He simply couldn’t help it. And each time he spoke, he looked at himself in the mirror.
It was wonderful. He was at the top of his form. The puffiness had gone from his features. At the corner of his mouth was the faintest hint of a smile, so slight that only he could see it.
“Forty-four?”
“No. Forty-five.”
“He doesn’t look it… But of course he takes cares of himself.”
“Even as an undergraduate,” Kuperus said, “he used to polish his fingernails… Two hundred…”
He had won the game. A moment later he was pocketing the guilder Van Malderen handed over with a humorous gesture of reluctance, saying:
“I’ll have to think up an explanation, or my wife’ll be getting after me about my extravagance.”

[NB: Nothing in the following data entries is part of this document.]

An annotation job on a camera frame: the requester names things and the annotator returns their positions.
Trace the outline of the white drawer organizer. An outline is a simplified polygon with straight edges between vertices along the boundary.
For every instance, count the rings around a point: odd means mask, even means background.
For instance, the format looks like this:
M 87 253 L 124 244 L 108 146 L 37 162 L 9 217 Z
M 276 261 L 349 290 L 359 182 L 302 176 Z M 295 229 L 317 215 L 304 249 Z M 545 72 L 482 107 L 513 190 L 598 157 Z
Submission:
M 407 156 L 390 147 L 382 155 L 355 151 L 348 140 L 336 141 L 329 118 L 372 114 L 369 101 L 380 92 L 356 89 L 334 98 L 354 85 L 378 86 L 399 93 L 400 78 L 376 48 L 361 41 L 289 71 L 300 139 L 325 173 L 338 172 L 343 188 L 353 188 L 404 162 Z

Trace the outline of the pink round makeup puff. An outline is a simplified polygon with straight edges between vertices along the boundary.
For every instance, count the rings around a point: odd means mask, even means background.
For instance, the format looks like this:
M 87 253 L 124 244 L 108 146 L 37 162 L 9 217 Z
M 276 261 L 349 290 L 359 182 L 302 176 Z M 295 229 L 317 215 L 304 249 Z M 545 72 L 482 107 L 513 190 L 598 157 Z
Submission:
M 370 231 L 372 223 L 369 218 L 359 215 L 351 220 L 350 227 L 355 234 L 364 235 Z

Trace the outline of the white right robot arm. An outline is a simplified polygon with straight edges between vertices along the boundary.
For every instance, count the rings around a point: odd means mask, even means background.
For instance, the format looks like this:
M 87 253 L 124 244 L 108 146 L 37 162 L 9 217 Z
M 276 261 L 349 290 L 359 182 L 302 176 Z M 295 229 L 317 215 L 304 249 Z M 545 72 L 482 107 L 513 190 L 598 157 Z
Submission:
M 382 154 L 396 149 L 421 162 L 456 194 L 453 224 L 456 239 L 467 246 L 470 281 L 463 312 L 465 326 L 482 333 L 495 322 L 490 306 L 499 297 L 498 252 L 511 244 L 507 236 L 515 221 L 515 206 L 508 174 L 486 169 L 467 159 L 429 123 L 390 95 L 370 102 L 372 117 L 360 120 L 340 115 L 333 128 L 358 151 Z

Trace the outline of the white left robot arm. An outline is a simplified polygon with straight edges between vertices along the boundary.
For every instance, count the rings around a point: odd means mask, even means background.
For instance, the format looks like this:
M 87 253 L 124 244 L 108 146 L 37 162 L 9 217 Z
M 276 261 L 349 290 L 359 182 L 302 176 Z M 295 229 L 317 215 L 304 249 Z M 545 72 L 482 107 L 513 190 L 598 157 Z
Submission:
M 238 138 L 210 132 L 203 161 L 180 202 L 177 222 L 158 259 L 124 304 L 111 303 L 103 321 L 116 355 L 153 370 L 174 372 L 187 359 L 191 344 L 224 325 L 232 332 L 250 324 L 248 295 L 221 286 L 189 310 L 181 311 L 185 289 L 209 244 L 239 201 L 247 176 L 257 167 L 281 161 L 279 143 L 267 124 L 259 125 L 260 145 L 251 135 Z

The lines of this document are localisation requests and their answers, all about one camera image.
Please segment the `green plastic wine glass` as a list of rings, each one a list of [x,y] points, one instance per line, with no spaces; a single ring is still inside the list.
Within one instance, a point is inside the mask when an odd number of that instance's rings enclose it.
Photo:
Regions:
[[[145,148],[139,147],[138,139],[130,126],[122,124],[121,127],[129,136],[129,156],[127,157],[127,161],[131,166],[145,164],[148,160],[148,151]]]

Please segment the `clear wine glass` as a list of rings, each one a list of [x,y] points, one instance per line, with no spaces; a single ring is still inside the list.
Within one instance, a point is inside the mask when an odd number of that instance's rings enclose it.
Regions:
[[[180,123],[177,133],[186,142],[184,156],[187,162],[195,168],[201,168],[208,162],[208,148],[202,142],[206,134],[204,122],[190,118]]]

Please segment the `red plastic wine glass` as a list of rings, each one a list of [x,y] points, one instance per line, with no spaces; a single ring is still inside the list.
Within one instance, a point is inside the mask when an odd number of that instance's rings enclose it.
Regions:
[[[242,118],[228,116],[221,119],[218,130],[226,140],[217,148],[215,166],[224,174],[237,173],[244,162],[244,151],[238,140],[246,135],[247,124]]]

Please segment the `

He loved to say things like that, though everybody knew that Mme Van Malderen was a meek and mild creature who never dared make the least hint of reproach.

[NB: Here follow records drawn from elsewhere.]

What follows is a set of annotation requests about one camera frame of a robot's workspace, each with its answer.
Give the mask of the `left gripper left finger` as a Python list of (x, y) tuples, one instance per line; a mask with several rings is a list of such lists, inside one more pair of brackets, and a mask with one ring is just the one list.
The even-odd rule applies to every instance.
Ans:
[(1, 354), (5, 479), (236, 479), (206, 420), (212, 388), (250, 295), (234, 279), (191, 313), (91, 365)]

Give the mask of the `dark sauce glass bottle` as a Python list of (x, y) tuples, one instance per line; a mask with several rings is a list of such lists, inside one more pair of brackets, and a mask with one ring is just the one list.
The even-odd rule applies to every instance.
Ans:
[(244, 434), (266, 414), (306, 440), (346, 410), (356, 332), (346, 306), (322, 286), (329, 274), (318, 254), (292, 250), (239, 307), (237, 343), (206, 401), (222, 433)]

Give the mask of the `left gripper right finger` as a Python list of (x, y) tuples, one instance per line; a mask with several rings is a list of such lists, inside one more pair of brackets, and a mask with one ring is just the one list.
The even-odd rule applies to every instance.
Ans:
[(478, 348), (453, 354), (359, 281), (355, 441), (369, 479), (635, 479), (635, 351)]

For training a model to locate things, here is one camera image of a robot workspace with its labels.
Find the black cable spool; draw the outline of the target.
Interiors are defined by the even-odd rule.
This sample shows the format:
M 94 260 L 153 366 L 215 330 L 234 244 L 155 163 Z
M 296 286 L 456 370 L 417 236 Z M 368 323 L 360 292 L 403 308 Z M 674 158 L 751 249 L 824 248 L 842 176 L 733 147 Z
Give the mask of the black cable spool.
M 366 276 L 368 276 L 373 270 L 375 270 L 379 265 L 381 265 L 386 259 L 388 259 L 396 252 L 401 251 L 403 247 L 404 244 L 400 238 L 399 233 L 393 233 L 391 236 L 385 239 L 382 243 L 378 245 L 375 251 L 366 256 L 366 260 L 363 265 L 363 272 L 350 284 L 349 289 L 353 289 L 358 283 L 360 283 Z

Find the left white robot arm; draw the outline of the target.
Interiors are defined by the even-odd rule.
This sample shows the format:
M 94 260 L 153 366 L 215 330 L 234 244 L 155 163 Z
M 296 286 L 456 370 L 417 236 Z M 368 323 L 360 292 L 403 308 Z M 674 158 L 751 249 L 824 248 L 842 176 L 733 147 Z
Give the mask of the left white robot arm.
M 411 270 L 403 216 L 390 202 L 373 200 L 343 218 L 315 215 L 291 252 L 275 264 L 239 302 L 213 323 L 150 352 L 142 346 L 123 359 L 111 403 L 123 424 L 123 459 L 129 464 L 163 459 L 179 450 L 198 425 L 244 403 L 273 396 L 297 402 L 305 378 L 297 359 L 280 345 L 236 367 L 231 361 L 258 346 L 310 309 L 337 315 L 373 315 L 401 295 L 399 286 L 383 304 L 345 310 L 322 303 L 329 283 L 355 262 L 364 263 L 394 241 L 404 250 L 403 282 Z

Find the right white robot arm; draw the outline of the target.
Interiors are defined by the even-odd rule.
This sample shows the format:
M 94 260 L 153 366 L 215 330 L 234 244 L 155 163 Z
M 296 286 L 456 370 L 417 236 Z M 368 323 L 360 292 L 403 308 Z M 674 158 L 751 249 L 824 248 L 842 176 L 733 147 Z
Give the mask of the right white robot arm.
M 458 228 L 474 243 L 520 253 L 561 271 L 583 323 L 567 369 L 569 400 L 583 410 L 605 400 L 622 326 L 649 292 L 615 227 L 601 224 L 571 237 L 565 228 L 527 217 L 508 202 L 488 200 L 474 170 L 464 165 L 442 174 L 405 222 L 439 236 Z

“I don’t know what my wife’s up to,” ventured Kuperus. “I was told she got a telegram yesterday and has gone to see an aunt of hers in Leeuwarden…”

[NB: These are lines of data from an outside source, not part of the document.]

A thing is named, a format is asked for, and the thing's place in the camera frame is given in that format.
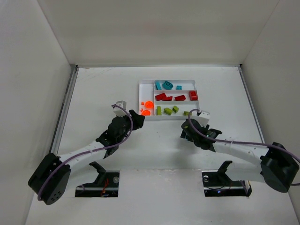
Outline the cyan long lego brick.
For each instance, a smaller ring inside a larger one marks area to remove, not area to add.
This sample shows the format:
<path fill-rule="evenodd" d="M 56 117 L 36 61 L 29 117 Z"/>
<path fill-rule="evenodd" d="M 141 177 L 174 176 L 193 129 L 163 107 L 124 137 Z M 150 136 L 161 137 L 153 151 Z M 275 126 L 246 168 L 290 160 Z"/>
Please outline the cyan long lego brick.
<path fill-rule="evenodd" d="M 156 90 L 162 90 L 162 86 L 159 81 L 155 81 L 155 88 L 156 88 Z"/>

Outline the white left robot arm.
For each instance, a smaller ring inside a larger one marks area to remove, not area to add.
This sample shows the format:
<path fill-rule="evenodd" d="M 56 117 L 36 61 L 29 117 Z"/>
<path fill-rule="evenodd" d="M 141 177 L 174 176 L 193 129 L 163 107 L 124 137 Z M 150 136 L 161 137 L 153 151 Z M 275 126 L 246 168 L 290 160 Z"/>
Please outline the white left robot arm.
<path fill-rule="evenodd" d="M 106 131 L 89 145 L 71 153 L 57 156 L 47 154 L 31 175 L 28 186 L 37 194 L 37 199 L 46 205 L 58 201 L 68 188 L 68 182 L 76 171 L 86 165 L 93 166 L 98 173 L 105 172 L 96 161 L 115 153 L 131 135 L 143 127 L 145 116 L 134 110 L 120 108 L 122 116 L 112 119 Z"/>

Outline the red square lego brick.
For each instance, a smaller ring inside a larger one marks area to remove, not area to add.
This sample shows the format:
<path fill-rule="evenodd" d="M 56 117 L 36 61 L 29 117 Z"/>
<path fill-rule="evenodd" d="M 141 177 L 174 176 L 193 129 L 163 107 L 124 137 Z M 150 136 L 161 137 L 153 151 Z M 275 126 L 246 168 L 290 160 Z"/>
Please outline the red square lego brick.
<path fill-rule="evenodd" d="M 195 90 L 191 90 L 189 92 L 189 98 L 191 101 L 197 101 L 198 100 L 197 92 Z"/>

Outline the colorful monster lego figure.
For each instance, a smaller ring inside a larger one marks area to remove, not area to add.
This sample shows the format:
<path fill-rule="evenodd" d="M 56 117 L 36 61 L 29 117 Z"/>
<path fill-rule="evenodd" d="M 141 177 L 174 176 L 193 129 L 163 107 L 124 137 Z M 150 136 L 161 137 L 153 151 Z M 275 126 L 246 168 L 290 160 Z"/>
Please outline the colorful monster lego figure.
<path fill-rule="evenodd" d="M 169 81 L 165 81 L 163 84 L 162 84 L 162 87 L 165 89 L 165 90 L 171 90 L 173 88 L 173 84 L 170 83 Z"/>

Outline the green curved lego brick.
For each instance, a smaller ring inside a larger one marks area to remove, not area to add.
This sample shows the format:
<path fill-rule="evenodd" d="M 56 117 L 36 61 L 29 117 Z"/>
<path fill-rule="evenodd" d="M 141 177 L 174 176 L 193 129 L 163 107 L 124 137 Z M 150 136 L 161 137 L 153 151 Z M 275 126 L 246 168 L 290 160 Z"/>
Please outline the green curved lego brick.
<path fill-rule="evenodd" d="M 171 114 L 172 114 L 172 112 L 173 112 L 173 111 L 172 111 L 172 109 L 170 109 L 170 108 L 167 108 L 167 107 L 166 107 L 166 108 L 164 108 L 164 113 L 165 113 L 165 114 L 167 114 L 167 115 L 171 115 Z"/>

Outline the green square lego plate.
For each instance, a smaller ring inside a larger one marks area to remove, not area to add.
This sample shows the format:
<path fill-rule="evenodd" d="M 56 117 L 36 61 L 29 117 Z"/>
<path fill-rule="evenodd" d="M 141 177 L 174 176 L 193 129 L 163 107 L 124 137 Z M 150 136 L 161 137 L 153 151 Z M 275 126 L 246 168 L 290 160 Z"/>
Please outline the green square lego plate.
<path fill-rule="evenodd" d="M 192 112 L 184 111 L 184 112 L 183 112 L 183 115 L 184 115 L 184 116 L 191 116 L 191 115 L 192 115 Z"/>

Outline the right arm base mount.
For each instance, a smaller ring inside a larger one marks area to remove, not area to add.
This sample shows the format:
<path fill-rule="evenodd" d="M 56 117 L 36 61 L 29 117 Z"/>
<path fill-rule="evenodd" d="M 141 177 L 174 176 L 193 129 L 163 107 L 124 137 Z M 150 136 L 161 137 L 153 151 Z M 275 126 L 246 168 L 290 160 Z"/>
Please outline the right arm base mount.
<path fill-rule="evenodd" d="M 226 175 L 225 172 L 232 163 L 227 160 L 217 170 L 202 170 L 205 197 L 250 197 L 252 188 L 249 181 L 233 181 Z"/>

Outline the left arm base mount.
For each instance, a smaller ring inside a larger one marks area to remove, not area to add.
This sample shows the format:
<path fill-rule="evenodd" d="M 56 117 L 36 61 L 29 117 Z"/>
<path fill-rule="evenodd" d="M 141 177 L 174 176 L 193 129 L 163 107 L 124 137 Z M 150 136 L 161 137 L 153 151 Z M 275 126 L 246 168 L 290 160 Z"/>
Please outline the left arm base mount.
<path fill-rule="evenodd" d="M 93 182 L 76 187 L 75 197 L 112 198 L 119 196 L 120 171 L 108 171 L 97 162 L 91 162 L 98 175 Z"/>

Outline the orange dome lego piece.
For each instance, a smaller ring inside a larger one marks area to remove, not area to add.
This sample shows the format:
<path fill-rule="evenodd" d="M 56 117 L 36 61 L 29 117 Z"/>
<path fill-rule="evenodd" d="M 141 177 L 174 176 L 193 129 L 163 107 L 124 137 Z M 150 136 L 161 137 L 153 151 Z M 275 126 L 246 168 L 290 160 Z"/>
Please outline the orange dome lego piece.
<path fill-rule="evenodd" d="M 141 115 L 142 115 L 142 116 L 150 116 L 150 115 L 151 115 L 151 112 L 150 112 L 149 110 L 143 110 L 143 111 L 141 112 Z"/>

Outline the green small lego brick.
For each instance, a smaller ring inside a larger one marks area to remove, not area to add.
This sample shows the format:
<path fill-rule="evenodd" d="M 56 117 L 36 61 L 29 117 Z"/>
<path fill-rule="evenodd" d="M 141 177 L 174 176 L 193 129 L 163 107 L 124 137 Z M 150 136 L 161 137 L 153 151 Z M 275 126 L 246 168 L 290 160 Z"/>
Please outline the green small lego brick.
<path fill-rule="evenodd" d="M 179 108 L 177 106 L 173 106 L 172 110 L 177 113 L 179 111 Z"/>

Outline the red long lego brick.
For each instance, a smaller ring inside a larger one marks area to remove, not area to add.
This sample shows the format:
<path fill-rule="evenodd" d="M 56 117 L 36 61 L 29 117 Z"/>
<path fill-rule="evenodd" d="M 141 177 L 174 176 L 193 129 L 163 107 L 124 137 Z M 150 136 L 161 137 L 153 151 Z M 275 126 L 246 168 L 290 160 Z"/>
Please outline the red long lego brick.
<path fill-rule="evenodd" d="M 161 93 L 155 96 L 155 100 L 156 101 L 162 101 L 164 98 L 166 98 L 166 94 L 165 93 Z"/>

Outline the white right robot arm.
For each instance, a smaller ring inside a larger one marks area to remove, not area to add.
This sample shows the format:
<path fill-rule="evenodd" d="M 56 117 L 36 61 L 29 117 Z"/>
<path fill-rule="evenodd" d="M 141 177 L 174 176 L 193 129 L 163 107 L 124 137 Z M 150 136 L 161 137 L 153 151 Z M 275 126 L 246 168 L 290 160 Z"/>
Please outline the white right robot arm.
<path fill-rule="evenodd" d="M 281 193 L 288 192 L 291 186 L 299 186 L 293 180 L 300 169 L 300 160 L 277 142 L 267 145 L 221 140 L 217 138 L 221 131 L 203 127 L 194 119 L 186 119 L 181 128 L 181 138 L 196 147 L 245 161 L 241 164 L 226 160 L 216 171 L 204 172 L 202 180 L 207 189 L 230 187 L 234 183 L 245 185 L 247 180 L 265 183 Z"/>

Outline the orange curved lego piece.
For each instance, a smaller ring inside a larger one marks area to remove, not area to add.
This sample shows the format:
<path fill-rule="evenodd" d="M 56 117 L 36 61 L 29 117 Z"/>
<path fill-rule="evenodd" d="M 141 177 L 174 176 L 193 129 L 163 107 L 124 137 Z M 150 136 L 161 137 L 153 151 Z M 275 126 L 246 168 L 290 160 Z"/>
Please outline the orange curved lego piece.
<path fill-rule="evenodd" d="M 147 101 L 147 102 L 145 102 L 144 106 L 147 109 L 152 109 L 154 107 L 154 103 L 152 101 Z"/>

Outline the red 2x4 lego brick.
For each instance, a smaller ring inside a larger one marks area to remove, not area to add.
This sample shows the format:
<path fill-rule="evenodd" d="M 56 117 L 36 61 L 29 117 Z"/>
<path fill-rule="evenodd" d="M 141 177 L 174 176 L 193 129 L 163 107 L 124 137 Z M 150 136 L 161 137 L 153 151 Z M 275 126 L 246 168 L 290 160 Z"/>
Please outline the red 2x4 lego brick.
<path fill-rule="evenodd" d="M 173 96 L 168 96 L 168 97 L 163 98 L 163 101 L 172 101 L 172 99 L 173 99 Z"/>

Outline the red sloped lego brick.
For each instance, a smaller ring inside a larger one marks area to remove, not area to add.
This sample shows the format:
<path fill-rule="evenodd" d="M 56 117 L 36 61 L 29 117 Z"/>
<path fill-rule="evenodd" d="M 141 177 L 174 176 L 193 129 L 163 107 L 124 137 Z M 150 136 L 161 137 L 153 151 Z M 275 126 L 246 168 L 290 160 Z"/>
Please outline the red sloped lego brick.
<path fill-rule="evenodd" d="M 175 101 L 185 101 L 186 97 L 185 95 L 180 95 L 180 96 L 176 96 L 174 99 Z"/>

“So you’re enjoying yourself, I suppose!” joked Van Malderen.
Perhaps he was the person who’d written the anonymous letter?
It was a pity it hadn’t been kept. Kuperus had torn it up into little bits and thrown them in the fire. He couldn’t remember what the handwriting looked like…
Yes, Van Malderen was just the sort of person to do a thing like that. He’d think it very amusing, and be quite content to keep the joke to himself. He’d never let it out, though he might very well throw out a few ambiguous remarks, like the one just now:
“So you’re enjoying yourself, I suppose!”
The door opened, and the men exchanged glances. A young woman had entered and, apparently indifferent to the clouds of smoke, sat at one of the tables on the far side of the room and ordered a liqueur.
“Do you serve dinner here?” she asked.
Willem answered yes, but it obviously went against the grain to do so. For the young woman was not only a blonde, but a very artificial one, and was dressed as no woman ever dressed in Sneek. Her lips were rouged and her heels were so high that it was a mystery how she kept her balance on them.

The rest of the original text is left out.